Eine etwas andere Art der Fotografie

Haben Sie auch noch alte Polaroidfotos im Schuhkarton? Das sind jene herrlich spontanen Schnappschüsse, die meist innerhalb weniger Minuten vor den eigenen Augen entstanden und häufig einen typischen leichten Grünstich aufwiesen.

Eine Sofortbildkamera des Typs „Polaroid Land Camera 1000“ aus dem Jahre 1977 wählte das Museum der Stadt Lennestadt zum Exponat des Monats Oktober. Sogar ein externes Blitzlichtgerät und eine Ledertasche sind noch vorhanden. Die Fotoausrüstung – heute ein seltener Klassiker – ist eine Leihgabe des Heimat – und Verkehrsvereins Grevenbrück an das Museum. Zur Markteinführung der Kamera  warb damals „Tatort“-Kommissar Haferkamp, alias Hans-Jörg Felmy, erfolgreich für das neue Kameramodell und sorgte für einen hohen Bekanntheitsgrad.

(Foto: Museum der Stadt Lennestadt)

Was war an der Polaroid-Kamera eigentlich so faszinierend? – Mit ihr war es möglich, in kürzester Zeit ein fertiges Foto in Händen zu halten. Dafür nahmen die Fotografen die für heutige Begriffe etwas klobigen Ausmaße des zweifarbigen Kunststoffgehäuses (B: 11cm, H: 16cm, T: 14cm) gern in Kauf. Ein vierlinsiges Fixfocus-Objektiv mit 10,3 cm Brennweite und ein elektronischer Verschluss mit Belichtungszeiten zwischen 1 und ein 1/150 Sekunde ermöglichten Aufnahmen von recht guter Qualität. Bei schlechten Lichtverhältnissen sorgte ein auf das Kameragehäuse aufsteckbares Blitzlichtgerät, hier ein „Polartronic 1“, für eine gute Ausleuchtung.

Die Polaroid-Kamera ist eine Erfindung des amerikanischen Physikers Dr. Edwin Herbert Land. Dessen kleine Tochter wünschte sich sehnlichst eine Kamera, deren Bilder man nach dem „Klick“ gleich anschauen konnte. Land machte sich ans Werk, den Wunsch seiner Tochter zu erfüllen und konnte im Februar 1947 seine Erfindung vorstellen: eine Kamera, die bereits kurz nach dem Druck auf den Auslöser ein fertiges Foto auswarf.
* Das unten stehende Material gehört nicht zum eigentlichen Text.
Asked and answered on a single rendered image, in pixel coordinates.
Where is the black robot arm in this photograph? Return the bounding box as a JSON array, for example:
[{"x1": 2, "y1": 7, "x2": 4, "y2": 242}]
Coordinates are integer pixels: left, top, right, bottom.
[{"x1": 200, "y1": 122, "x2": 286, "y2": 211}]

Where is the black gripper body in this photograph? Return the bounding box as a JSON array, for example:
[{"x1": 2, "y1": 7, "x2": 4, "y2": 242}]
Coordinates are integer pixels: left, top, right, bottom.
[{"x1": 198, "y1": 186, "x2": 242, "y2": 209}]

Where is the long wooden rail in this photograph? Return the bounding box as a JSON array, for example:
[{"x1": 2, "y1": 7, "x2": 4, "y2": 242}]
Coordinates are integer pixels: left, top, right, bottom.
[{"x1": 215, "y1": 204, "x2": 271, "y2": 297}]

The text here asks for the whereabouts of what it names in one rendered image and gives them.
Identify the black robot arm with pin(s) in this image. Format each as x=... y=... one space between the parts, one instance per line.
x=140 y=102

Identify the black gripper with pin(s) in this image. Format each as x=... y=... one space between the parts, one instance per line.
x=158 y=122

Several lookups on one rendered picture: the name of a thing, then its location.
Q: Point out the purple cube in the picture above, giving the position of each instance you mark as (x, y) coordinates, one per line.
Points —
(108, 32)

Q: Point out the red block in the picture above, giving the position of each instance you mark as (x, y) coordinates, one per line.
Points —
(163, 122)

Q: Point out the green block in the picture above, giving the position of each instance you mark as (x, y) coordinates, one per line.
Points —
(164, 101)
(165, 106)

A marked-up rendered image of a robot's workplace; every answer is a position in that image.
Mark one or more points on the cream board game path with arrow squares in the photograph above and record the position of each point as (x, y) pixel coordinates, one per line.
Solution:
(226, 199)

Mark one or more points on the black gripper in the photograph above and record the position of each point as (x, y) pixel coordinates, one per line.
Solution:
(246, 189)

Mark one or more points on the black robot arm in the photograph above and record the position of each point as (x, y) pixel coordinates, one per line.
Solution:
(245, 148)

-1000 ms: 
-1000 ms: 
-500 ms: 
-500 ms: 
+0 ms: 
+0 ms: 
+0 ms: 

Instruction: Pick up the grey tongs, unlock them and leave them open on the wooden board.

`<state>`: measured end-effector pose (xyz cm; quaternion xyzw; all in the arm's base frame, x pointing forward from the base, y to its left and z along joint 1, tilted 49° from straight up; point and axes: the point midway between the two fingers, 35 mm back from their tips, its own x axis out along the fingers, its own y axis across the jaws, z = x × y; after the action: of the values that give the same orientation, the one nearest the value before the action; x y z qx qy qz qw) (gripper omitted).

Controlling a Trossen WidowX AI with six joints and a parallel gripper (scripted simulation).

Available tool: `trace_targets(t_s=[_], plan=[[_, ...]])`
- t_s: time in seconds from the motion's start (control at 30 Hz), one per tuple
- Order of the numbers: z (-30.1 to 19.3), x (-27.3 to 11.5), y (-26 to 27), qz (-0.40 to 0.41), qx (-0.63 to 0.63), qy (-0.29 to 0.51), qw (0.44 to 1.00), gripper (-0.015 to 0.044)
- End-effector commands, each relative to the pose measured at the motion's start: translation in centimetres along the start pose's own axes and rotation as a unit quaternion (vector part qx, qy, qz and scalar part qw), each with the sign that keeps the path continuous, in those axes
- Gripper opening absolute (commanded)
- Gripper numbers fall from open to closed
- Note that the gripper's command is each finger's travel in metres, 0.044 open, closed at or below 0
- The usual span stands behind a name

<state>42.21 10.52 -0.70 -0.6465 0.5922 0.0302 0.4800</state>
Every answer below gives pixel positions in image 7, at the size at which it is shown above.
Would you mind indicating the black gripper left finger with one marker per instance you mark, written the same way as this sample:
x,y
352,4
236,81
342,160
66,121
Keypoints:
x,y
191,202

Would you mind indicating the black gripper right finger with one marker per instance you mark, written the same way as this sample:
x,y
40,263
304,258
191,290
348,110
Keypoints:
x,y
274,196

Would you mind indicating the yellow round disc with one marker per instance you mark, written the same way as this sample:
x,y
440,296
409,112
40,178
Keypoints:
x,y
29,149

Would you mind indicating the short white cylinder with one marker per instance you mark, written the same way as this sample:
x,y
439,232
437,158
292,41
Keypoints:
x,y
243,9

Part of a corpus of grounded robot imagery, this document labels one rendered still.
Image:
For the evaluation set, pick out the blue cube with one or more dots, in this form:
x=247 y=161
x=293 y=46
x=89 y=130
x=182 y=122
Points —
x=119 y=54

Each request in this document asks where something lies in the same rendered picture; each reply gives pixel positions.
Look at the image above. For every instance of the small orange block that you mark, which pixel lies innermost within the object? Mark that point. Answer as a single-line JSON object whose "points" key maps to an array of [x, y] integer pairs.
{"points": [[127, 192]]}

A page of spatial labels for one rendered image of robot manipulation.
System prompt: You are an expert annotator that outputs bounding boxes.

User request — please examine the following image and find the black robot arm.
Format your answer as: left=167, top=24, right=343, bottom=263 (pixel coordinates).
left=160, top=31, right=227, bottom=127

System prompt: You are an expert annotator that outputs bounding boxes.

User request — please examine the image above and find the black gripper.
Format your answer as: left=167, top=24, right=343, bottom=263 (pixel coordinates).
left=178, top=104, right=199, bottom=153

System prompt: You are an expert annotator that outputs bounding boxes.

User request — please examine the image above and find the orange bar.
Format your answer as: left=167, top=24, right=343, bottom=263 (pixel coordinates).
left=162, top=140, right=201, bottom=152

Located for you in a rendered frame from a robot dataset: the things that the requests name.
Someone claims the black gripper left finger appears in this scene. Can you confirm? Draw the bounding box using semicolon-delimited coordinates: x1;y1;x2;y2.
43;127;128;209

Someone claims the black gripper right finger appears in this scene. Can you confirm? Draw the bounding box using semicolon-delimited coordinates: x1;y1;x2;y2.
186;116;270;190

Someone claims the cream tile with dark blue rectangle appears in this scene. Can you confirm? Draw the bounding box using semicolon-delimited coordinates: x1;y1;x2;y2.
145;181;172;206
Doch nicht die Kamera war revolutionär, sondern der Film. Etwa 2-3 Minuten nach Betätigung des Abzugs hielt der Fotograf das fertig entwickelte Positivbild der Größe 8 cm × 8 cm als Trophäe in Händen. Stolze Eltern schossen mit der Kamera gern die ersten Kinderfotos ihrer Sprösslinge; Künstler, Architekten und Kriminalkommissare fanden die Schnellknipskiste bald unersetzlich.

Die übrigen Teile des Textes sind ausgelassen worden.